Vorrei che il poco che è rimasto dei miei resti umani riposasse sotto un albero del San Julian, magari una palma, ben vicino alle sue radici, affinché possa ricevere da loro il fremito di felicità delle foglie al vento e il profumo del mattino...

 Che la lapide sia una lastra di cemento con solo il nome, la data di nascita con una stella e la partenza con una crocetta. Niente di più. La croce l'ho già vissuta. Adesso è l'ora di rinascere... Che la mia partenza sia in silenzio, come una foglia che cade dopo aver dato tutto di se stessa alla vita. Vorrei vicino solo gli amici più intimi. Che gli altri conservino di me l'immagine di uomo vivo e lottatore.

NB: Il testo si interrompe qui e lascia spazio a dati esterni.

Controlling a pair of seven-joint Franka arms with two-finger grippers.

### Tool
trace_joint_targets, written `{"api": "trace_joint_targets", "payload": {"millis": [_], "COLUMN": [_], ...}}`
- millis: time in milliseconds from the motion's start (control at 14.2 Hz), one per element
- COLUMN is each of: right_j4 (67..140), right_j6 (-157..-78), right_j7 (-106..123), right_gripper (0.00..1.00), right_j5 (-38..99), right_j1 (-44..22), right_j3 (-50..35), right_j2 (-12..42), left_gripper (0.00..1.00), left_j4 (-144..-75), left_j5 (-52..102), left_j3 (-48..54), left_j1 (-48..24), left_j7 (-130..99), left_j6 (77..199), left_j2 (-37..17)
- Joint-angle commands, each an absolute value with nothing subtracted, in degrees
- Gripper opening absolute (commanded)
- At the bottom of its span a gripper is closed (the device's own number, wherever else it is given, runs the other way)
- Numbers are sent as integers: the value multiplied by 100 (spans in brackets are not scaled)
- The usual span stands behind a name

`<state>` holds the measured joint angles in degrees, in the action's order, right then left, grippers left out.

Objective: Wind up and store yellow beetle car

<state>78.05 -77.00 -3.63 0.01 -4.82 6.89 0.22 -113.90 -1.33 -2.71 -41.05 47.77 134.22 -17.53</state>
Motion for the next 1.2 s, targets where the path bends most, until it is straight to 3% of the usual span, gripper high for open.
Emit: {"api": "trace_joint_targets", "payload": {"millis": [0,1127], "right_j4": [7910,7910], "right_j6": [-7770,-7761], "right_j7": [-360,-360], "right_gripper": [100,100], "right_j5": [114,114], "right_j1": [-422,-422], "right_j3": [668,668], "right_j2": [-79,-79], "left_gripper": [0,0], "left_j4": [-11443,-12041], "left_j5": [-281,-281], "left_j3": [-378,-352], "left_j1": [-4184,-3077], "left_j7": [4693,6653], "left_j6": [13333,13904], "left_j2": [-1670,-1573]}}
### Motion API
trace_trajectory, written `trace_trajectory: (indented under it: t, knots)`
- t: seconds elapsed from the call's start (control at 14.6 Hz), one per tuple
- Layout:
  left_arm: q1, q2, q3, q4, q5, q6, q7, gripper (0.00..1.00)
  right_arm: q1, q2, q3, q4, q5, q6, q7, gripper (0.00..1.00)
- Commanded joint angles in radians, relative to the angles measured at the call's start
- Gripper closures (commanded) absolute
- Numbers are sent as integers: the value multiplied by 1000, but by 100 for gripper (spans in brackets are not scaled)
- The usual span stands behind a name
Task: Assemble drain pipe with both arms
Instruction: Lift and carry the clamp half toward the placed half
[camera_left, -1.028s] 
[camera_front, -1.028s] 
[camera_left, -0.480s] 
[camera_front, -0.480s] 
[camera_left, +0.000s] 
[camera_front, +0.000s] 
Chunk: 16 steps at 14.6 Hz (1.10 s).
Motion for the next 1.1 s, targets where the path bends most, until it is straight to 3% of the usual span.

Questo della morte è il momento meno importante, il più è stato vivere. Voglio appena una preghiera con gli amici attorno per sentire, ancora una volta, l'affetto e l'amicizia che sempre mi hanno dimostrato. Spero che ci sia il sole e nel cielo nuvole bianche, con stormi di passeri e che di notte le stelle brillino, cosicché tutti sentano la mia gratitudine per quanto mi hanno donato nella vita».

Abbiamo sepolto Lino sotto gli alberi del San Julian, con attorno tanti amici. Il cielo era azzurro, con nuvole bianche e stormi di passeri, come lui desiderava. Ora abbiamo una infinita saudade (nostalgia) e un amico vero di più in cielo.